— Problem to solve —
All of the records should be given again verbatim.

— Entries shown —
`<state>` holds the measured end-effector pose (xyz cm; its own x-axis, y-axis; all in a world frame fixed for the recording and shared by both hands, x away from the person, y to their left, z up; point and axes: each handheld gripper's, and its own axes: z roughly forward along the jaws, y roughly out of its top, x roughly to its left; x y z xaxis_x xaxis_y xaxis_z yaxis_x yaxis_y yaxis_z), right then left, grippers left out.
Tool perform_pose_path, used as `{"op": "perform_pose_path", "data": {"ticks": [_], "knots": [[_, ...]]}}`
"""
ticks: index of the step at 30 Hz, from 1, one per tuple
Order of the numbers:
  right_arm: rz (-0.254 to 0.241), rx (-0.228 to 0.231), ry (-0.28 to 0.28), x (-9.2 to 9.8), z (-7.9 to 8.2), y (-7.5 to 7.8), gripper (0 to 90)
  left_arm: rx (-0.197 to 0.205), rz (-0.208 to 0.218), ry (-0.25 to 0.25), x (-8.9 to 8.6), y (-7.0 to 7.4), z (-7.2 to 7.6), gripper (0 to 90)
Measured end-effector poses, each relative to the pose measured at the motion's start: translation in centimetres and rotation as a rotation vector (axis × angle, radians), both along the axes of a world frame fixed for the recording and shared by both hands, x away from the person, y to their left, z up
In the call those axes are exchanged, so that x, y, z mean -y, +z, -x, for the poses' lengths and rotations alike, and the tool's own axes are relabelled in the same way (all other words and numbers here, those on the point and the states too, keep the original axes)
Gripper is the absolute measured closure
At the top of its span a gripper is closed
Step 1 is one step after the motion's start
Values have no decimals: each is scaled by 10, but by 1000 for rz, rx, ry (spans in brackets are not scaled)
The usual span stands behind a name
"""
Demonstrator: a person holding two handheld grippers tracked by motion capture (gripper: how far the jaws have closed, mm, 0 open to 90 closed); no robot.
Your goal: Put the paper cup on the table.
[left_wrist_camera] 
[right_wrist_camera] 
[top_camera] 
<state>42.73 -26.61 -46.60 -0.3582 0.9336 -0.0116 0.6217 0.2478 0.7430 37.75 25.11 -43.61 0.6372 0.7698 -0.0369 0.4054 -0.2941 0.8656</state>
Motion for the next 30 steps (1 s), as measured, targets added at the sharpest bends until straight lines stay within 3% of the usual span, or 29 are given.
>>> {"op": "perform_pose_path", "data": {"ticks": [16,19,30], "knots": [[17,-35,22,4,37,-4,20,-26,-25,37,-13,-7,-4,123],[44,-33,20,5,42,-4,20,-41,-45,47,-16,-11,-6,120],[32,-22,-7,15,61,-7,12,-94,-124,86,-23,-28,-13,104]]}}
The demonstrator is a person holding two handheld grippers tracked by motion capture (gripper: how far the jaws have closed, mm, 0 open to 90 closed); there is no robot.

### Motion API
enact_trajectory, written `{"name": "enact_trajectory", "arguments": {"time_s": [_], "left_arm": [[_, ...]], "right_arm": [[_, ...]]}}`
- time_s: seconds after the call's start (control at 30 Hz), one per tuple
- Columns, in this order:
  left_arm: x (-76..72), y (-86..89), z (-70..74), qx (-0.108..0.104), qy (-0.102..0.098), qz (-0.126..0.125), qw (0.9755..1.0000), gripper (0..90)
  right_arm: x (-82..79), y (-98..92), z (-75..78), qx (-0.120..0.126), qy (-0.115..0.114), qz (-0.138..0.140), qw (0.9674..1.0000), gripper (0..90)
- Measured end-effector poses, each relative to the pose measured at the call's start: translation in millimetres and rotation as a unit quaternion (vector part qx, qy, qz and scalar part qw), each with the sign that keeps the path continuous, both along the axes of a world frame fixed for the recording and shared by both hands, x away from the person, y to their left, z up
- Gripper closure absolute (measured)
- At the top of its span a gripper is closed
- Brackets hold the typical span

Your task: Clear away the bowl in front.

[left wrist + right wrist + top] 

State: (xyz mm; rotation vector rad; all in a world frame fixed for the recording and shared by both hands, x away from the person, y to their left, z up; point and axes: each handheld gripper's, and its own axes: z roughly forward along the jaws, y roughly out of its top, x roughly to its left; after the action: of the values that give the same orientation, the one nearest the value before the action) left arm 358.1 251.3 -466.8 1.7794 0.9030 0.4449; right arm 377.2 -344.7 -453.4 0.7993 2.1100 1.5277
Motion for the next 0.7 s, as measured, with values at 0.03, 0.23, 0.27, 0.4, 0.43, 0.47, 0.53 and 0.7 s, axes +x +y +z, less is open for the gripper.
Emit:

— Output —
`<state>` holds the measured end-effector pose (xyz cm; its own x-axis, y-axis; all in a world frame fixed for the recording and shared by both hands, x away from the person, y to their left, z up; point and axes: each handheld gripper's, and its own axes: z roughly forward along the jaws, y roughly out of its top, x roughly to its left; x y z xaxis_x xaxis_y xaxis_z yaxis_x yaxis_y yaxis_z), right then left, grippers left out.
Tool perform_pose_path, used as `{"op": "perform_pose_path", "data": {"ticks": [_], "knots": [[_, ...]]}}`
"""
ticks: index of the step at 30 Hz, from 1, one per tuple
Order of the numbers:
  right_arm: rz (-0.254 to 0.241), rx (-0.228 to 0.231), ry (-0.28 to 0.28), x (-9.2 to 9.8), z (-7.9 to 8.2), y (-7.5 to 7.8), gripper (0 to 90)
  left_arm: rx (-0.197 to 0.205), rz (-0.208 to 0.218), ry (-0.25 to 0.25), x (-8.9 to 8.6), y (-7.0 to 7.4), z (-7.2 to 7.6), gripper (0 to 90)
Measured end-effector poses, each relative to the pose measured at the motion's start: translation in centimetres and rotation as a rotation vector (axis × angle, radians), both along the axes of a world frame fixed for the recording and shared by both hands, x away from the person, y to their left, z up
In the call those axes are exchanged, so that x, y, z mean -y, +z, -x, for the poses' lengths and rotations alike, and the tool's own axes are relabelled in the same way (all other words and numbers here, those on the point and the states too, keep the original axes)
Gripper is the absolute measured closure
At the top of its span a gripper is closed
Step 1 is one step after the motion's start
Values have no decimals: each is scaled by 10, but by 1000 for rz, rx, ry (spans in brackets are not scaled)
The usual span stands behind a name
"""
Demonstrator: a person holding two handheld grippers tracked by motion capture (gripper: how far the jaws have closed, mm, 0 open to 90 closed); no robot.
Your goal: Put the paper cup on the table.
[left_wrist_camera] 
[right_wrist_camera] 
[top_camera] 
<state>42.73 -26.61 -46.60 -0.3582 0.9336 -0.0116 0.6217 0.2478 0.7430 37.75 25.11 -43.61 0.6372 0.7698 -0.0369 0.4054 -0.2941 0.8656</state>
Motion for the next 30 steps (1 s), as measured, targets added at the sharpest bends until straight lines stay within 3% of the usual span, or 29 are given.
>>> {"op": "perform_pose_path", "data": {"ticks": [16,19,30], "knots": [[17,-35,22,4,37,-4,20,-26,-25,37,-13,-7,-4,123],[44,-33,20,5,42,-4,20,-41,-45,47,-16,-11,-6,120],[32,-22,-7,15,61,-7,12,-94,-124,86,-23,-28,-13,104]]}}
The demonstrator is a person holding two handheld grippers tracked by motion capture (gripper: how far the jaws have closed, mm, 0 open to 90 closed); there is no robot.

### Motion API
enact_trajectory, written `{"name": "enact_trajectory", "arguments": {"time_s": [_], "left_arm": [[_, ...]], "right_arm": [[_, ...]]}}`
- time_s: seconds after the call's start (control at 30 Hz), one per tuple
- Columns, in this order:
  left_arm: x (-76..72), y (-86..89), z (-70..74), qx (-0.108..0.104), qy (-0.102..0.098), qz (-0.126..0.125), qw (0.9755..1.0000), gripper (0..90)
  right_arm: x (-82..79), y (-98..92), z (-75..78), qx (-0.120..0.126), qy (-0.115..0.114), qz (-0.138..0.140), qw (0.9674..1.0000), gripper (0..90)
- Measured end-effector poses, each relative to the pose measured at the call's start: translation in millimetres and rotation as a unit quaternion (vector part qx, qy, qz and scalar part qw), each with the sign that keeps the path continuous, both along the axes of a world frame fixed for the recording and shared by both hands, x away from the person, y to their left, z up
- Gripper closure absolute (measured)
- At the top of its span a gripper is closed
- Brackets hold the typical span

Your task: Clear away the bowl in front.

[left wrist + right wrist + top] 

State: (xyz mm; rotation vector rad; all in a world frame fixed for the recording and shared by both hands, x away from the person, y to their left, z up; point and axes: each handheld gripper's, and its own axes: z roughly forward along the jaws, y roughly out of its top, x roughly to its left; after the action: of the values that give the same orientation, the one nearest the value before the action) left arm 358.1 251.3 -466.8 1.7794 0.9030 0.4449; right arm 377.2 -344.7 -453.4 0.7993 2.1100 1.5277
Motion for the next 0.7 s, as measured, with values at 0.03, 0.23, 0.27, 0.4, 0.43, 0.47, 0.53 and 0.7 s, axes +x +y +z, less is open for the gripper.
Emit:

The response to this exercise is done.